Service-Oriented Architecture (SOA) is supposed to address the disconnection that forms between new applications and legacy applications. The disconnection occurs when, over the years, as technology advances, new systems are built using new techniques, and interfaces are built, but are typically custom interfaces, slow or delayed processes, or are crudely constructed in such a way they’re dependent on manual activities. Having custom interfaces that may or may not use differing technologies means more human resources and less flexibility. Keeping the organization flexible means being able to quickly adapt to change while keeping costs low. SOA can alleviate these problems, but it can be difficult to keep operational costs reasonable. Moreover, SOA often underutilizes and improperly manages DB2. However, a proper balance in mapping, caching, and efficient SQL design can help overcome most performance issues.

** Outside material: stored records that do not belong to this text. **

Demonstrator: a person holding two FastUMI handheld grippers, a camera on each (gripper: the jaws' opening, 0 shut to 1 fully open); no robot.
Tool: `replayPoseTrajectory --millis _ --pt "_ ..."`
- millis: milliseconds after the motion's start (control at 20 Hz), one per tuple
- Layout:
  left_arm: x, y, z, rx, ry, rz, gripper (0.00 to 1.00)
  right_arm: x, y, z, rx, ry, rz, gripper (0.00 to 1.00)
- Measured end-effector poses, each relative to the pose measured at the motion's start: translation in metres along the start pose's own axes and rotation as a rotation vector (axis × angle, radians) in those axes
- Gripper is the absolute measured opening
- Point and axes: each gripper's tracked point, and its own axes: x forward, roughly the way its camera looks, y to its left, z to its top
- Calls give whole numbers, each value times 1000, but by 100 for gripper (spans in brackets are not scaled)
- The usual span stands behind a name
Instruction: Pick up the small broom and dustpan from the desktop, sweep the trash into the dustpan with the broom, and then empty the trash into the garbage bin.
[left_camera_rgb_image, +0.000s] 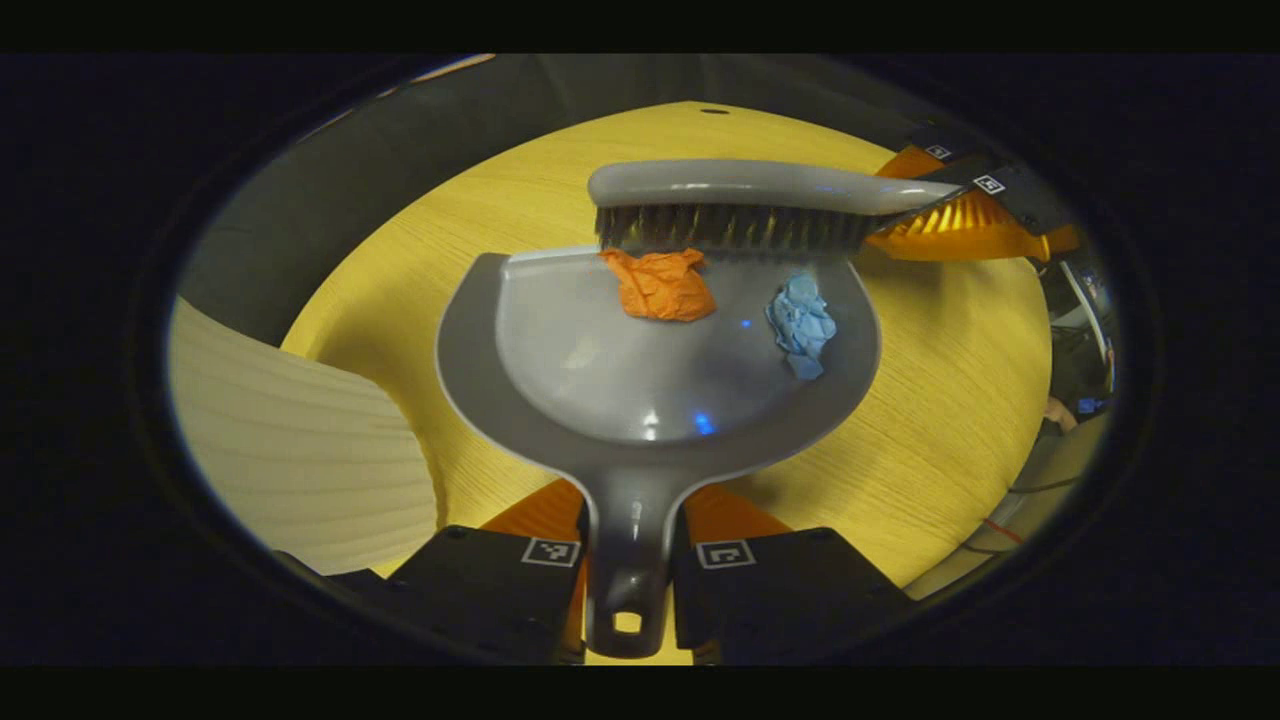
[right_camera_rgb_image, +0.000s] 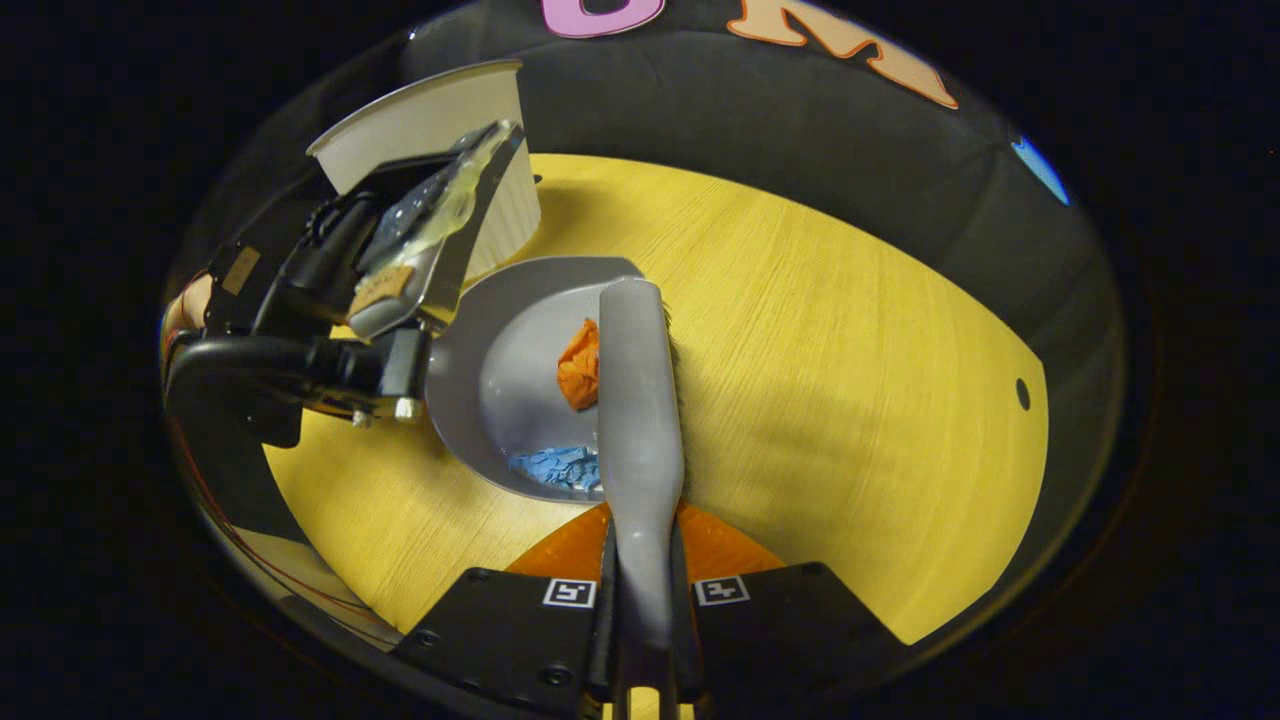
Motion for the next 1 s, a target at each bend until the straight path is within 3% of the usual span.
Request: replayPoseTrajectory --millis 250,600,800,1000 --pt "11 -24 23 -174 -159 -25 28 -65 -24 -5 203 -125 -59 21" --pt "-3 -15 50 -285 -403 1 28 -118 -47 -69 385 -265 -173 20" --pt "16 -19 66 -355 -505 -26 28 -127 -45 -113 448 -326 -154 20" --pt "1 -14 97 -374 -495 4 27 -125 -52 -158 457 -323 -101 24"
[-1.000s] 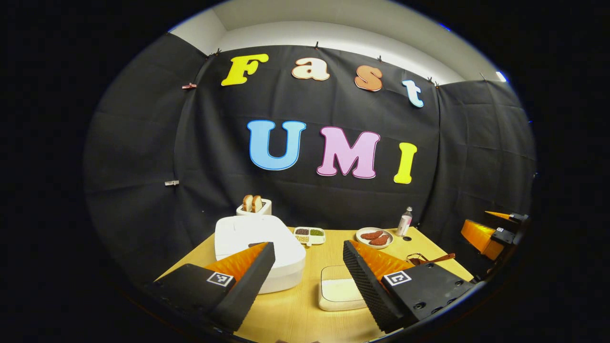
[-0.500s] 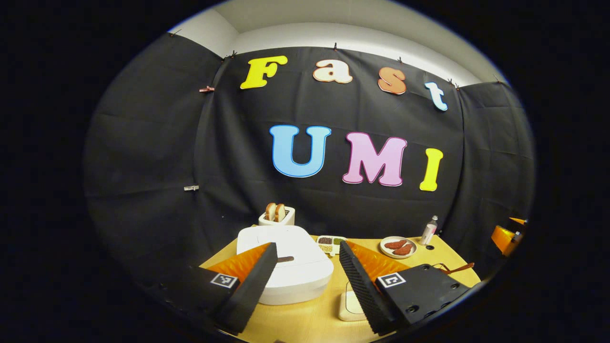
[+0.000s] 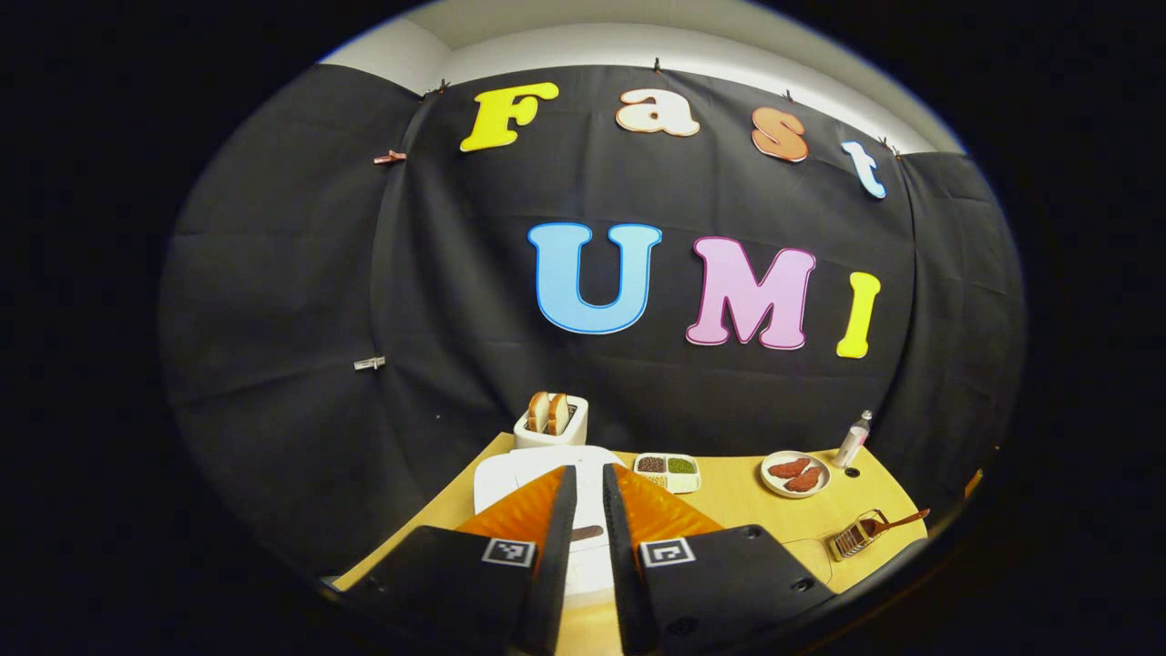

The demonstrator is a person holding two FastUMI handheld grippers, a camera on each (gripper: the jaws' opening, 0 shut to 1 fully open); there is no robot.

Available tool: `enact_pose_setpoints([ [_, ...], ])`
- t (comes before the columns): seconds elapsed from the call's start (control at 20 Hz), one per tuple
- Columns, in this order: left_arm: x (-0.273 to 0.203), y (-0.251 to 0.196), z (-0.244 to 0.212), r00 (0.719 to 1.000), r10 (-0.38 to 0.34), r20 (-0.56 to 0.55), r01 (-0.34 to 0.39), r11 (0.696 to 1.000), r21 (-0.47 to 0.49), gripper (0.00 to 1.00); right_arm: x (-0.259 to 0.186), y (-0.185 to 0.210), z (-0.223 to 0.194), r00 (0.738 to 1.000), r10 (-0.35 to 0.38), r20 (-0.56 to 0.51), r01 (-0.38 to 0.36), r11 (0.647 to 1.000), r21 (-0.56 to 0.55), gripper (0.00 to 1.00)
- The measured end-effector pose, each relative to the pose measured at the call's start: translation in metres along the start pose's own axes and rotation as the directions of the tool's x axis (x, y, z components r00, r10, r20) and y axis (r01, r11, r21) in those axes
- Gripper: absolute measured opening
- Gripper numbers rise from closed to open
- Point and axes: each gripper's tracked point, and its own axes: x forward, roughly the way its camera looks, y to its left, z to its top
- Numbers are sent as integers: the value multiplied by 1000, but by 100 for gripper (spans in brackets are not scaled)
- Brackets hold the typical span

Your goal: Close the left gripper, press the button to open the rice cooker; take a wooden spoon from the chopstick holder with the right hand, scoop a spoonful of rice and pour it into the rice cooker, then put the wooden spoon back into the chopstick holder.

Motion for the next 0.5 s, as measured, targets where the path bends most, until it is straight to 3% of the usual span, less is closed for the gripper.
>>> enact_pose_setpoints([
  [0.05, 8, 1, -5, 1000, -1, -23, 1, 1000, -9, 18, -3, -1, -2, 1000, -3, -8, 3, 1000, 6, 98],
  [0.15, 27, 0, -21, 998, -24, -64, 21, 999, -41, 8, -8, -2, -9, 1000, -5, -30, 5, 1000, 27, 98],
  [0.3, 54, -12, -50, 987, -103, -126, 98, 994, -50, 7, -14, -4, -18, 998, -17, -59, 19, 999, 38, 98],
  [0.5, 85, -7, -98, 963, -111, -247, 108, 994, -26, 7, -24, -8, -24, 996, -41, -81, 44, 998, 41, 98],
])
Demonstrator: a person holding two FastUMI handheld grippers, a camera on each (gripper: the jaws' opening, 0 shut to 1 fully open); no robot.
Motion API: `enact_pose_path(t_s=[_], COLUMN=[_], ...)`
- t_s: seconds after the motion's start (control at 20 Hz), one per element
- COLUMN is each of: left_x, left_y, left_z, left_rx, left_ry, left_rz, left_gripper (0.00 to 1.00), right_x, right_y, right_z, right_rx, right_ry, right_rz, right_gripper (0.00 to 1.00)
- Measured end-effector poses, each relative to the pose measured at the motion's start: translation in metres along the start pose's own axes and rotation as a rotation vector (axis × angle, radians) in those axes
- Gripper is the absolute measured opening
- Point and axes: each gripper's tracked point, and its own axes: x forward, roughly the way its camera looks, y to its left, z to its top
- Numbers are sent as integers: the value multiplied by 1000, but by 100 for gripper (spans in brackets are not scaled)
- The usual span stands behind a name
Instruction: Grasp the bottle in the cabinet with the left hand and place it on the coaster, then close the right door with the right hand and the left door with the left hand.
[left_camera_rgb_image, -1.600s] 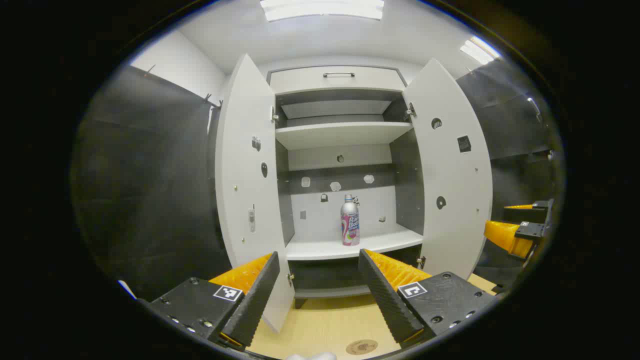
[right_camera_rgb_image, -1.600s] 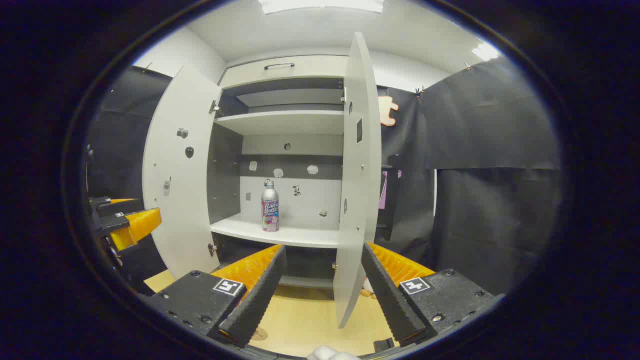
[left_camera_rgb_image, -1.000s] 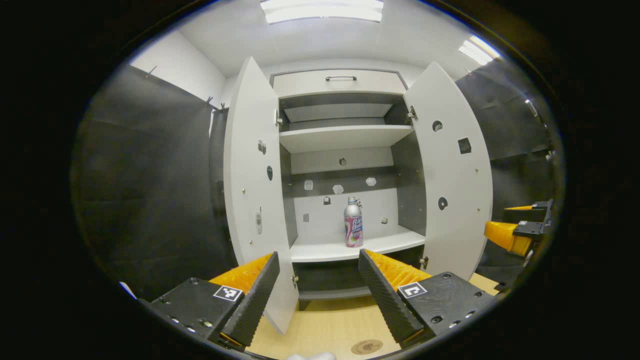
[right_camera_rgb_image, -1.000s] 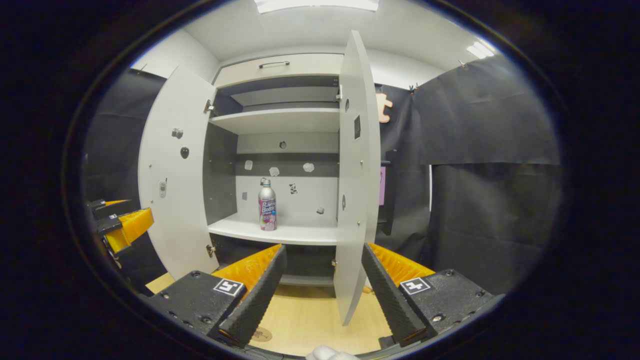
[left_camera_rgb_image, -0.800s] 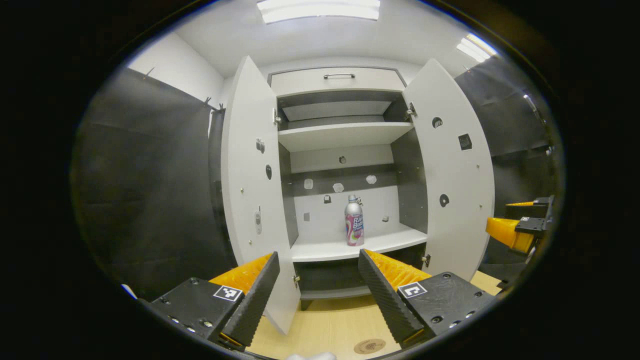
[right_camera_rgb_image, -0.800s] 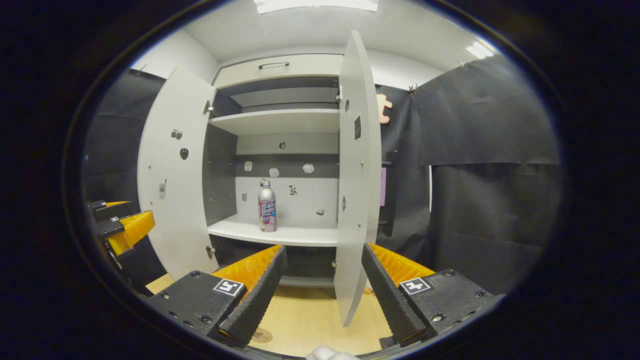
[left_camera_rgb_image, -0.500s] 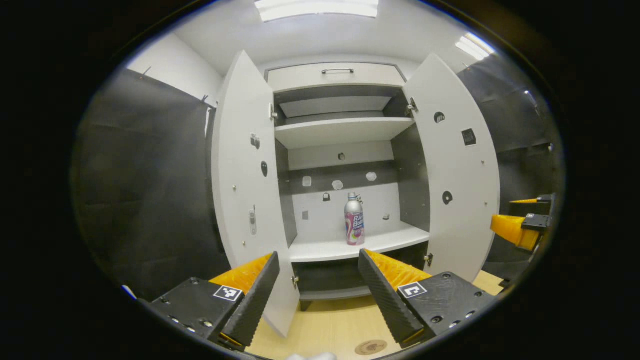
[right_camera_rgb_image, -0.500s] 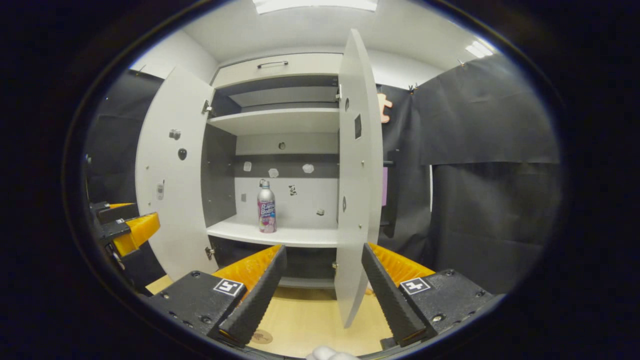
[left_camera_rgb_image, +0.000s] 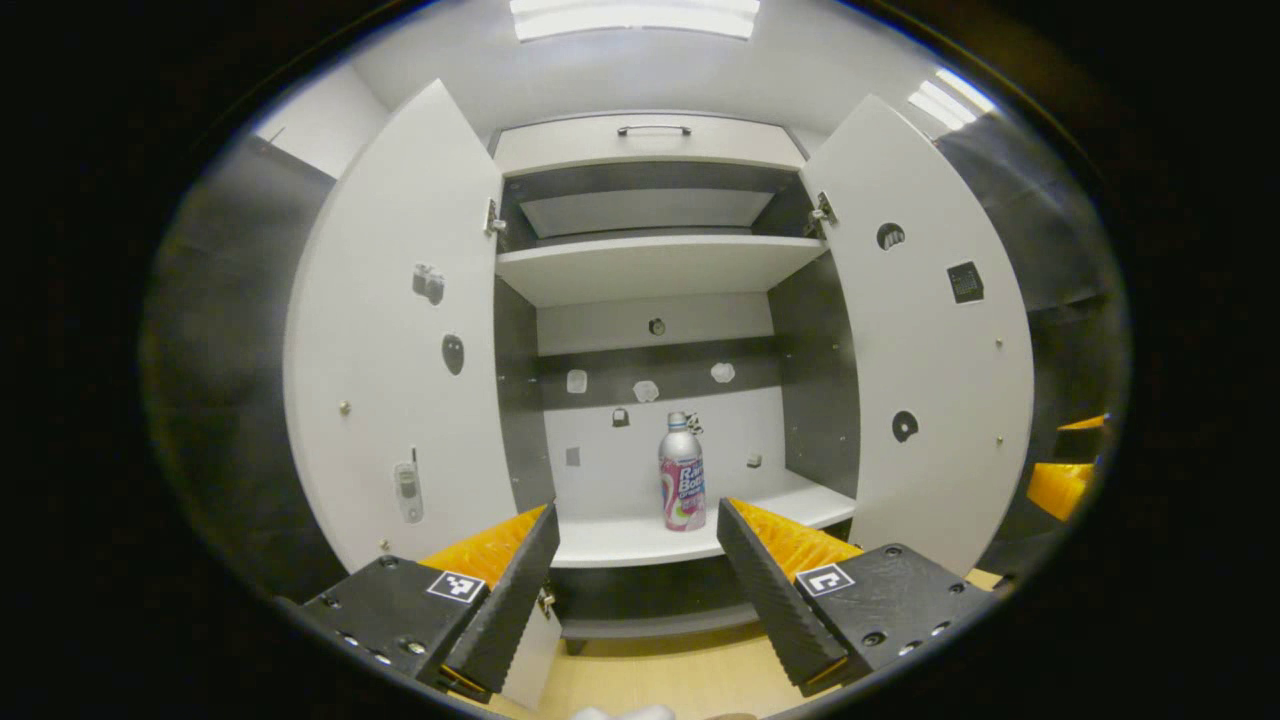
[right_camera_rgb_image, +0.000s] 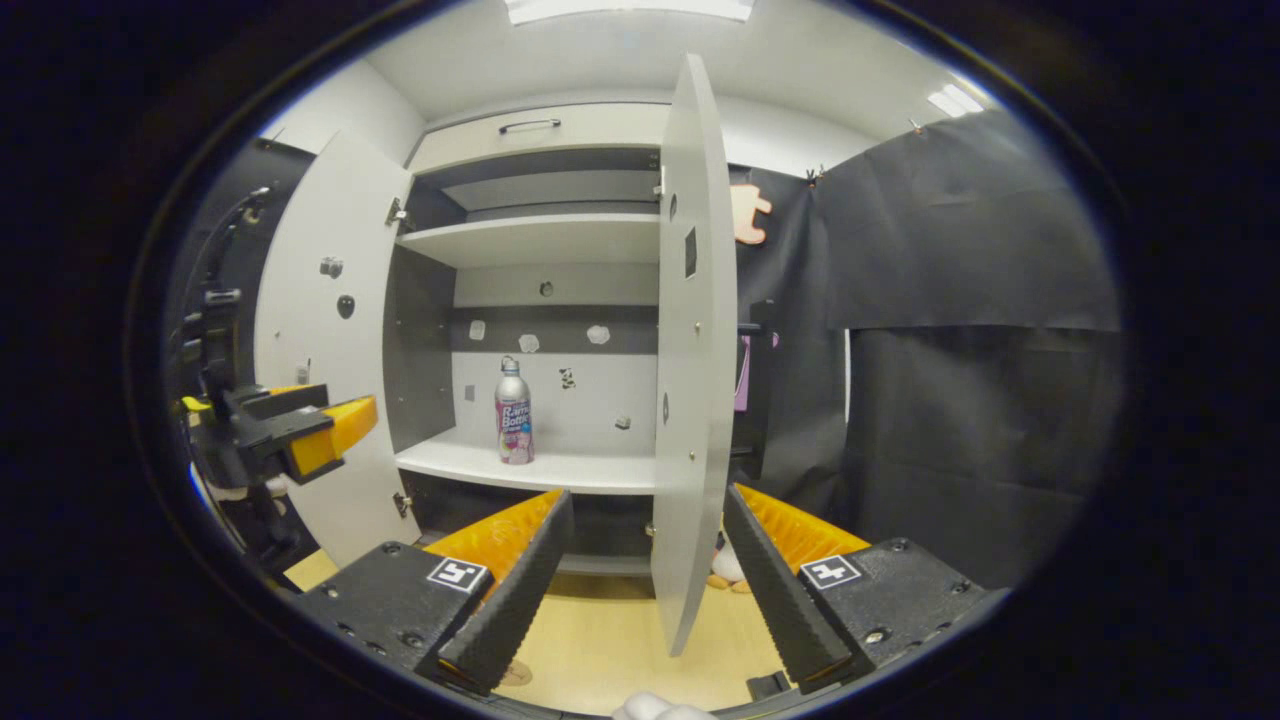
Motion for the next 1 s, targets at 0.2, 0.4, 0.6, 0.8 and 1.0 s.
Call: enact_pose_path(t_s=[0.2, 0.4, 0.6, 0.8, 1.0], left_x=[61, 128, 186, 234, 265], left_y=[-11, -21, -29, -33, -31], left_z=[12, 7, -13, -36, -58], left_rx=[12, 22, 24, 32, 8], left_ry=[-35, -18, 16, 40, 90], left_rz=[-13, -16, 13, 39, 51], left_gripper=[97, 97, 97, 97, 98], right_x=[-6, -9, -12, -12, -10], right_y=[-3, -7, -13, -21, -32], right_z=[2, 7, 7, 2, -5], right_rx=[4, -1, -14, -16, -23], right_ry=[13, 17, 24, 52, 77], right_rz=[-11, -37, -66, -102, -133], right_gripper=[97, 99, 99, 99, 99])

Enterprise Database Design

From a physical implementation perspective, implementing a global canonical database enterprise architecture means using a set of common interfaces and a common set of tools to let disparate systems quickly communicate. Typically, a common enterprise architecture group is responsible for creating and maintaining these common objects. The result is a core set of people working with a common set of programming tools to bring it all together. The tools typically consist of:

• A common service architecture layer connecting all services that supply data and processes

• Messaging services, usually event-based, that handle the communication across services

• A common message format that’s used across the enterprise to carry information across services

• A set of maps that let the disparate systems and data stores convert data from the local format to the common format carried in the messages.

Management Challenges

There’s never an absolute right or wrong way to do things—only tradeoffs in the costs and benefits of a specific implementation or strategy. There’s always a price to pay. In the case of canonical database architecture, you must be aware of the implementation challenges. It’s often more difficult and costly than it initially seems. Poor implementation of any architecture also can result in performance problems that are near to impossible to resolve.

Mapping Issues

You need a common message format to communicate with new and existing applications. This common message needs to map to these various database formats. Mapping can be efficient and easy to manage as long as the local and common formats remain stable. Unfortunately, stability is elusive in a modern dynamic environment. So if an application is locked into a specific map, how can you manage change? Figure 1 shows two simple COBOL record layouts. In each example, if data movement is by individual attributes, there’s a certain amount of flexibility in mapping. However, if movement is at the record level, then a change to the main format, as shown in Figure 2, could break the local format.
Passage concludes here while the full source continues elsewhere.